Internet Draft            Dublin Core Metadata             December 2006


   This web site contains information about workshops, reports, working
   group papers, projects, and new developments concerning the Dublin
   Core Metadata Initiative (DCMI).


12.  Appendix B:  Maintenance Agency

   (This appendix is not part of the standard.  It is included for
   information only.)

   The Dublin Core Metadata Initiative (DCMI) is responsible for the
   development, standardization and promotion of the Dublin Core
   metadata element set.  Information on DCMI is available at the URL,

       http://dublincore.org/


13.  Copyright Notice

   Copyright (C) The Internet Society (2006).  This document is subject
   to the rights, licenses and restrictions contained in BCP 78, and
   except as set forth therein, the authors retain all their rights.

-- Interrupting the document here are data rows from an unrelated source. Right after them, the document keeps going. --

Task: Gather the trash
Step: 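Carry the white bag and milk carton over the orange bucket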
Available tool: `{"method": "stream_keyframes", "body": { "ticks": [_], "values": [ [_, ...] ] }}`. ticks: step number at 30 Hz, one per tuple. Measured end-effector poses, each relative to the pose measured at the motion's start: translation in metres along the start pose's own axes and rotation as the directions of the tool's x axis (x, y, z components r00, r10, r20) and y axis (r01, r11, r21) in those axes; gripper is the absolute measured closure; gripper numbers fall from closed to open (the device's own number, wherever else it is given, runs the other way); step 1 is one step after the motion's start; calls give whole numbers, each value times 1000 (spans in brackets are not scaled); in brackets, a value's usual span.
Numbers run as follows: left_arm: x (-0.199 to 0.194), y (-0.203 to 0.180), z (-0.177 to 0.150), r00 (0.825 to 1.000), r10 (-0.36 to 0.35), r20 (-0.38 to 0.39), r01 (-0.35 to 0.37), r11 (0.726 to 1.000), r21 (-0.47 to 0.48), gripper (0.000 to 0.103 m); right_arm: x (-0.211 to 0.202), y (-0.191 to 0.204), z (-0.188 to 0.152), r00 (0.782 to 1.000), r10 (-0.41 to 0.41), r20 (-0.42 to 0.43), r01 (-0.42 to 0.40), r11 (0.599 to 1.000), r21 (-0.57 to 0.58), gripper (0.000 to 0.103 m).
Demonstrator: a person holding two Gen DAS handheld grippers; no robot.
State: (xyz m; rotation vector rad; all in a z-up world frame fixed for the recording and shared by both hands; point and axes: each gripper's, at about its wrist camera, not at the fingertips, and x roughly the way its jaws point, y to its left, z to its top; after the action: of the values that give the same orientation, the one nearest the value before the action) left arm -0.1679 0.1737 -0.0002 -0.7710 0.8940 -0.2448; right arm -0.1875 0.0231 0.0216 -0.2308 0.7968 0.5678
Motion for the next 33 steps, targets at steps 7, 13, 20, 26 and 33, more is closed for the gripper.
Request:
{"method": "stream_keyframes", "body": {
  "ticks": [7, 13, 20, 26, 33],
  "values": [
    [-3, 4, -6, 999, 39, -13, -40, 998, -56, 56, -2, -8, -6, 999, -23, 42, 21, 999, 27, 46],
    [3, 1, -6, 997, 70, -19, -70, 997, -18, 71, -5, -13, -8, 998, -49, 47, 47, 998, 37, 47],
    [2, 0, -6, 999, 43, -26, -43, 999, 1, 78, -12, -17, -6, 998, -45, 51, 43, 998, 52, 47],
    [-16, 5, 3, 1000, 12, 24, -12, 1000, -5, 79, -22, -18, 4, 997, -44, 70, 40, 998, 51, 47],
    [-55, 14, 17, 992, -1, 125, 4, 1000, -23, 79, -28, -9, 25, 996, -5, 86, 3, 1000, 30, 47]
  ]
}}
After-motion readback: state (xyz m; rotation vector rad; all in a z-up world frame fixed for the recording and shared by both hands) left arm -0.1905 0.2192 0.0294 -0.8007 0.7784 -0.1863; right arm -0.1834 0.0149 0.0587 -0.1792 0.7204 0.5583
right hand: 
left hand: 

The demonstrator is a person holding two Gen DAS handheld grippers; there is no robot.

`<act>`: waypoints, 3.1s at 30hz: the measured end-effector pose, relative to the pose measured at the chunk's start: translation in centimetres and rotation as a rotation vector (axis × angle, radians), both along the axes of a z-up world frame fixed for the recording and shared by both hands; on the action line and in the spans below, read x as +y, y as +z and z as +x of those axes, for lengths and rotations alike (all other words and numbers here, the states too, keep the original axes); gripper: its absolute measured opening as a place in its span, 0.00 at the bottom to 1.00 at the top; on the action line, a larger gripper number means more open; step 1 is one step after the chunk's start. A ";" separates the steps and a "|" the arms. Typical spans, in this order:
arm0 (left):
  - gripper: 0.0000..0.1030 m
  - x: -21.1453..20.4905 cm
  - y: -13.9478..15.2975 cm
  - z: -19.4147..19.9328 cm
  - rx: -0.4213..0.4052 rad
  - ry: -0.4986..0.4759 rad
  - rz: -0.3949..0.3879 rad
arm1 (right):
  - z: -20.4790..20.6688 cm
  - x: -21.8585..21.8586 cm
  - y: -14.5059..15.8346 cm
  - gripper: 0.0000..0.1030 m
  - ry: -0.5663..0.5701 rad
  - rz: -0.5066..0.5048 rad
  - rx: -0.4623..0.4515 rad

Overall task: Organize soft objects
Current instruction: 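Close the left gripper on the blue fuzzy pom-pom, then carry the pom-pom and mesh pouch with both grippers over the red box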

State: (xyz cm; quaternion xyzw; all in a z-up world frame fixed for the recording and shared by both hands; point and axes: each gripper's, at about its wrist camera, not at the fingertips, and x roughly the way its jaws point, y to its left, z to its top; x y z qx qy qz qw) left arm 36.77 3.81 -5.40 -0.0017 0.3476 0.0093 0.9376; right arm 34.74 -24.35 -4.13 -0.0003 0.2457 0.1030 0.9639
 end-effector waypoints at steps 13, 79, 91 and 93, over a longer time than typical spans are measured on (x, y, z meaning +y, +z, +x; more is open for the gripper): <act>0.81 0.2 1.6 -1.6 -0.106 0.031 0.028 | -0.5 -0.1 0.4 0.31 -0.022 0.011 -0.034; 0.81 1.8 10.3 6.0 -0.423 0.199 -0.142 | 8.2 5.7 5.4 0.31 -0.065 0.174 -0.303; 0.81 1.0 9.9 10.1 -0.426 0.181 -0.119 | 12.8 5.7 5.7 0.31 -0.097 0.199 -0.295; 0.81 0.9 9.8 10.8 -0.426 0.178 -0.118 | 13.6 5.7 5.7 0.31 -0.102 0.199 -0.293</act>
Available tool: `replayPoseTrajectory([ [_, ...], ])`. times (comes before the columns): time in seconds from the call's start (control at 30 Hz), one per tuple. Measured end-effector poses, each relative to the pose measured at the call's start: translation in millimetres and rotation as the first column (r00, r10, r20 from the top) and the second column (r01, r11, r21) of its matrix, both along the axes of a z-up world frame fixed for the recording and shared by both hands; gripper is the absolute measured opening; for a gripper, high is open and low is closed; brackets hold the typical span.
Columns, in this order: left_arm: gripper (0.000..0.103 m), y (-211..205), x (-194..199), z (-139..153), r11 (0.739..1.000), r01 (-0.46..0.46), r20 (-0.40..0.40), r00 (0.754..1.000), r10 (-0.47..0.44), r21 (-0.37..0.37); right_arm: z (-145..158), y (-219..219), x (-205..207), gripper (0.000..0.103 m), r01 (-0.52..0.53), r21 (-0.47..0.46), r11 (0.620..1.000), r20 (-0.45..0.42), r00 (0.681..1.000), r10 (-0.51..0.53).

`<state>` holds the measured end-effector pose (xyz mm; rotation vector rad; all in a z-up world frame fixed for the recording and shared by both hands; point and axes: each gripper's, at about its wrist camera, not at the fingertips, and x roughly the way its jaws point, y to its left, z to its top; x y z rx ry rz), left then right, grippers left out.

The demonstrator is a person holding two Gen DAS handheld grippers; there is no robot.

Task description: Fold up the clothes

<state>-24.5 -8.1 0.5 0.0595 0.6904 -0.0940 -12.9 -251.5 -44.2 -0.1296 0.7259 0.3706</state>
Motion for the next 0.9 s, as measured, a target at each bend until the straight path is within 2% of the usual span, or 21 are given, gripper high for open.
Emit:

   This document and the information contained herein are provided on an
   "AS IS" basis and THE CONTRIBUTOR, THE ORGANIZATION HE/SHE REPRESENTS
   OR IS SPONSORED BY (IF ANY), THE INTERNET SOCIETY AND THE INTERNET
   ENGINEERING TASK FORCE DISCLAIM ALL WARRANTIES, EXPRESS OR IMPLIED,
   INCLUDING BUT NOT LIMITED TO ANY WARRANTY THAT THE USE OF THE
   INFORMATION HEREIN WILL NOT INFRINGE ANY RIGHTS OR ANY IMPLIED
   WARRANTIES OF MERCHANTABILITY OR FITNESS FOR A PARTICULAR PURPOSE.